Despite a 24% jump in fourth-quarter net income, Dish Network's subscriber base continued to dwindle, as it slipped further behind larger rivals in the pay-TV arena.
Dish is the USA's number-two satellite-to-home video broadcaster and posted net income of $217 million, or 48 cents a share, versus $175 million, or 39 cents a share, a year earlier.
But its customer base shrank for the third quarter in a row while marketing costs climbed. The gains in Dish's net income are primarily the result of raising prices and customers opting for more features.
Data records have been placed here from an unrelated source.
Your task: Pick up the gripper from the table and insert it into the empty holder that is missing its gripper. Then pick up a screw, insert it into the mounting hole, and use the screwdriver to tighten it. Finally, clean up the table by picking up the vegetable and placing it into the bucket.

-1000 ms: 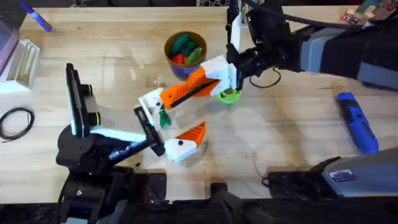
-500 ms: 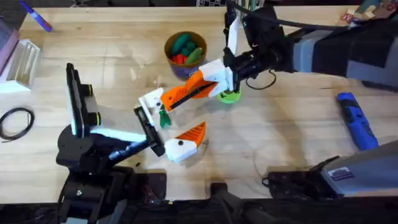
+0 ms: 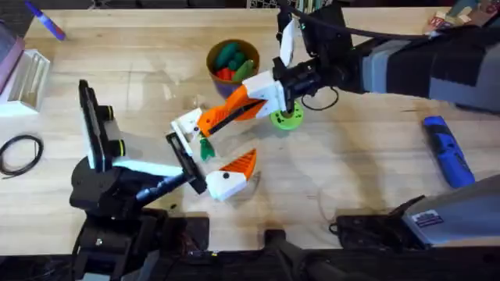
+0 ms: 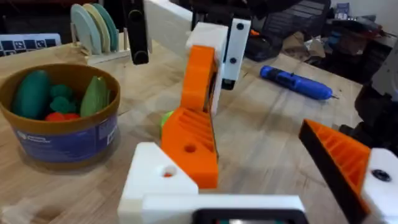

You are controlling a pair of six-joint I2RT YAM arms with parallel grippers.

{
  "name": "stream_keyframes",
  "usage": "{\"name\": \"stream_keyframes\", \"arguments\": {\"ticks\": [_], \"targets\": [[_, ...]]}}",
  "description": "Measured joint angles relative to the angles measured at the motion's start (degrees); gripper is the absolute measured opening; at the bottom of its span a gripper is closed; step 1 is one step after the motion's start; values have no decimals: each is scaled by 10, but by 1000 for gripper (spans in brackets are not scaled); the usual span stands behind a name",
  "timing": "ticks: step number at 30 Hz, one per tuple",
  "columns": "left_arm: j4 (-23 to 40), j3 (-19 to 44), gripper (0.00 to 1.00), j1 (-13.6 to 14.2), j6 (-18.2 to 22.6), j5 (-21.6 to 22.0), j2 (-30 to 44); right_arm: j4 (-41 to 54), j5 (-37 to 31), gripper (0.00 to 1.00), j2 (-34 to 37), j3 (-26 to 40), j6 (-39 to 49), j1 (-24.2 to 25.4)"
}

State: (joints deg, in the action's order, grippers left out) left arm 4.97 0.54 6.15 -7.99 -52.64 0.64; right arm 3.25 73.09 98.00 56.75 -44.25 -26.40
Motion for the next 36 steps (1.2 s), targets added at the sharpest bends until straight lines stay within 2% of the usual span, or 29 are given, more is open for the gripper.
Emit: {"name": "stream_keyframes", "arguments": {"ticks": [11, 18, 29, 36], "targets": [[-2, 0, 986, -10, -17, 40, 2, -58, -87, 9, -3, 3, -126, -36], [-3, 0, 986, -15, -25, 68, 4, -87, -146, 9, -10, 5, -166, -59], [-3, 3, 987, -16, -17, 101, 4, -146, -173, 8, -10, 5, -168, -74], [-3, 3, 985, -16, -7, 107, 3, -153, -167, 8, -9, 5, -130, -75]]}}
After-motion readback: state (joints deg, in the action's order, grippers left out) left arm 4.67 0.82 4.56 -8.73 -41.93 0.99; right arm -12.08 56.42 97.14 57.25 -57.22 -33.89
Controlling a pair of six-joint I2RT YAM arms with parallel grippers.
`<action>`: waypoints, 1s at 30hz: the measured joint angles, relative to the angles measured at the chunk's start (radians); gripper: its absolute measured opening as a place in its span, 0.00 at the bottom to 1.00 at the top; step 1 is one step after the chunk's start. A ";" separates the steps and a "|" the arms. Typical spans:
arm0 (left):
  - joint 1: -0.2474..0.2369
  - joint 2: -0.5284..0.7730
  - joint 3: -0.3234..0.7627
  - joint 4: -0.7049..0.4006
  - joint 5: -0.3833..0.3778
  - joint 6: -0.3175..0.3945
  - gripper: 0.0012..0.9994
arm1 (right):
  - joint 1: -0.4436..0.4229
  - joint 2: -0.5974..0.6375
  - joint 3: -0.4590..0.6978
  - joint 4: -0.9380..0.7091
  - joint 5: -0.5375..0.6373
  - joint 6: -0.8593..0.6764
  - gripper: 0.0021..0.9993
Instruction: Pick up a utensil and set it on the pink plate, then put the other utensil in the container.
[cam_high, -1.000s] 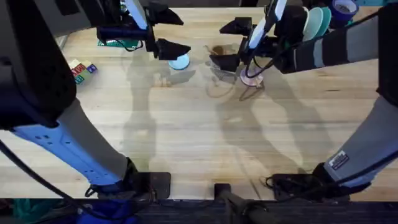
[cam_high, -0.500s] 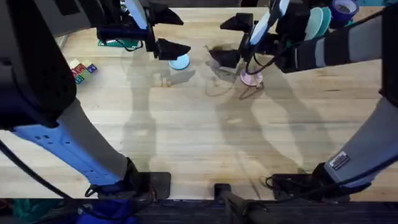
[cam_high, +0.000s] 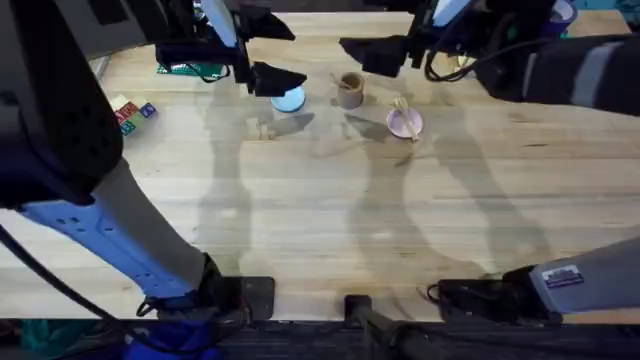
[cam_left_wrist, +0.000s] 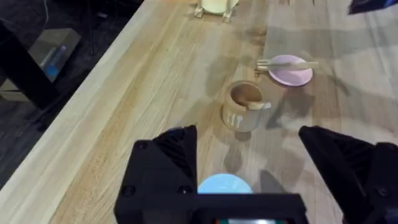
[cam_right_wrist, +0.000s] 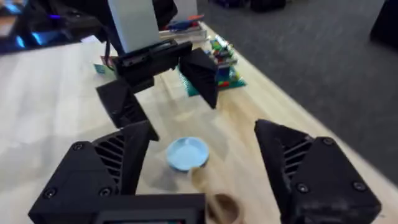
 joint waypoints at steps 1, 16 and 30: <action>0.000 0.000 0.000 0.000 0.000 0.000 0.99 | -0.002 -0.018 0.000 -0.040 0.003 0.014 1.00; 0.000 0.000 0.000 0.000 0.000 0.000 0.99 | -0.037 -0.251 0.000 -0.472 0.159 0.037 1.00; 0.001 0.000 0.000 0.003 0.041 -0.001 0.99 | -0.037 -0.258 0.000 -0.715 0.253 0.046 1.00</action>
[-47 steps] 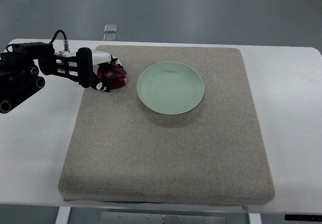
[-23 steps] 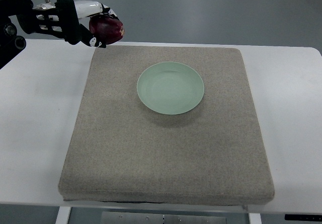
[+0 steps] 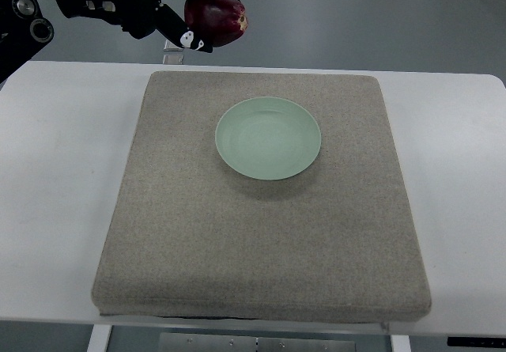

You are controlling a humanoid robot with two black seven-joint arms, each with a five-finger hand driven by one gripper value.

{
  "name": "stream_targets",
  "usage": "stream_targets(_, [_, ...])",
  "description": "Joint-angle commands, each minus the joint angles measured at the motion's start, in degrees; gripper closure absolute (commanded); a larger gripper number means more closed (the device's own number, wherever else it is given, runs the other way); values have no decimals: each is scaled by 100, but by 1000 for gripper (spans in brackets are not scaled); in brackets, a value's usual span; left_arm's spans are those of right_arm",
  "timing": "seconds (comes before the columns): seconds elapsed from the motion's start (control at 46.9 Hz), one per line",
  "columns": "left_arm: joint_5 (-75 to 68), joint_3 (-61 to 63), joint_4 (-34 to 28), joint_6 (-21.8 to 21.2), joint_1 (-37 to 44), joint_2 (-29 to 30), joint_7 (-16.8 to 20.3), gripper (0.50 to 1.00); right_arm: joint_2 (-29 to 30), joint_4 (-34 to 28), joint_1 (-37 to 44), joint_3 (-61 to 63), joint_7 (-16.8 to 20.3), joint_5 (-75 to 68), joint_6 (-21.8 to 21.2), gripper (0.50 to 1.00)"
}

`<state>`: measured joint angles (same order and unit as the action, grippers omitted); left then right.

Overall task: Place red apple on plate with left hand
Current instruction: 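Lift the apple with the left hand, raising it off the pad, then carry the apple over the green plate and lower it onto it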

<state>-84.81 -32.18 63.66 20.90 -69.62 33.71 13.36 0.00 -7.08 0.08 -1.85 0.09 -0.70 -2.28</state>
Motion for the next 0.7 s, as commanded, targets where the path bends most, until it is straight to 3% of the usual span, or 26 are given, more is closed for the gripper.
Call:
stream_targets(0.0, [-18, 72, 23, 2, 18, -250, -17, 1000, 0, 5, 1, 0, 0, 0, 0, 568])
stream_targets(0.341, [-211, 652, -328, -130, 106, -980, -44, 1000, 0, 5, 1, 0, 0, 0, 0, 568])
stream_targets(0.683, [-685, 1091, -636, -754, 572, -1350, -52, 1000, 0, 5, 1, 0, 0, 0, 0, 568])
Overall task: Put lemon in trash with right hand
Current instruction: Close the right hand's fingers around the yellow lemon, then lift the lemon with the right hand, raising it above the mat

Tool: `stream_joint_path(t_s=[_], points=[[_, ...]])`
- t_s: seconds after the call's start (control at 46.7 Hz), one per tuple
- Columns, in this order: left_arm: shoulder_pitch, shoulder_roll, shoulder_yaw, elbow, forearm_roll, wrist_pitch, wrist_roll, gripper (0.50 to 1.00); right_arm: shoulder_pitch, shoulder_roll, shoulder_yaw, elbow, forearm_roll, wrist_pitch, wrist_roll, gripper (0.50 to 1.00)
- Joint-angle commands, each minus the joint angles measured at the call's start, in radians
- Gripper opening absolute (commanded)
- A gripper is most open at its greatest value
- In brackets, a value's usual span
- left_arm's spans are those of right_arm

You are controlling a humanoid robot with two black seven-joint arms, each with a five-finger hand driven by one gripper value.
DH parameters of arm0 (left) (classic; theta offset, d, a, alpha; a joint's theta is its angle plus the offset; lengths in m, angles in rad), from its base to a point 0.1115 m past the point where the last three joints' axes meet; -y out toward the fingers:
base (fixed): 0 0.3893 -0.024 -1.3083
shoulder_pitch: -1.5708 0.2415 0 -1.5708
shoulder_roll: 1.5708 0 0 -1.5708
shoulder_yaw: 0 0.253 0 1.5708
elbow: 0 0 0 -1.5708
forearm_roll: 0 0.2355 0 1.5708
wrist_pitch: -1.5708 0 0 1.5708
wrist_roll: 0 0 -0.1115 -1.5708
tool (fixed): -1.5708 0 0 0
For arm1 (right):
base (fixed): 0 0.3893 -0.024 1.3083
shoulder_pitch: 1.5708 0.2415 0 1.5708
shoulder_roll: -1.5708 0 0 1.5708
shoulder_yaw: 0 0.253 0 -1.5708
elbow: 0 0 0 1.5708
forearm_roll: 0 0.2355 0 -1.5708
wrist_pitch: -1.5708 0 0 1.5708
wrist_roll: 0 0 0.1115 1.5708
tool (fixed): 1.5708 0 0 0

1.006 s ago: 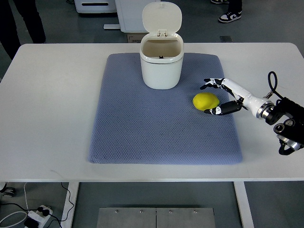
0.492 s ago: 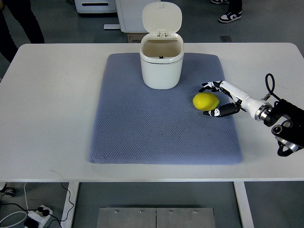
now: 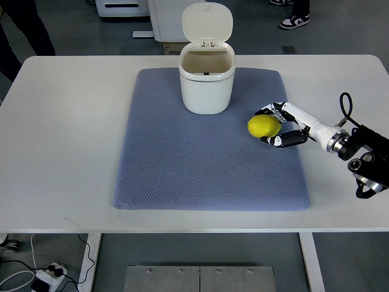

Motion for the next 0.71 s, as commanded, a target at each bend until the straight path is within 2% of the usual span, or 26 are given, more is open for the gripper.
stream_joint_path(t_s=[0.0, 0.428, 0.685], points=[[0.000, 0.000, 0.000, 0.000, 0.000, 0.000, 0.000, 1.000, 0.001, 0.000, 0.000, 0.002, 0.003, 0.000, 0.002, 0.500], [0.000, 0.000, 0.000, 0.000, 0.000, -0.001, 0.000, 1.000, 0.003, -0.028, 0.025, 0.010, 0.013, -0.008, 0.006, 0.500], [0.000, 0.000, 0.000, 0.000, 0.000, 0.000, 0.000, 1.000, 0.001, -0.135, 0.069, 0.062, 0.024, -0.005, 0.029, 0.500]])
But even with average monthly prices up by 5% in the last quarter, the company hasn't been able to maintain the same revenue growth rate it had previously. Revenue grew 1% to $2.92 billion -- compared with a robust 11% a year ago -- highlighting Dish's increasing difficulty in sticking with its traditional focus on rural and lower-income customers.
Coupled with a wider fourth-quarter loss posted by sister firm EchoStar Corp. -- which also is controlled by Dish Chairman and founder Charles Ergen -- the results are bound to increase pressure on Ergen to find new partners or devise another survival strategy.
Even before the current economic turmoil, limited satellite capacity and other factors constrained Dish's high-definition program lineup compared with larger rival DirecTV. Dish lost more than 100,000 net subscribers during last year's fourth quarter, while DirecTV gained 301,000 net new customers in the same period. Dish also has been losing momentum due to aggressive video and Internet packages offered by cablecos and telcos.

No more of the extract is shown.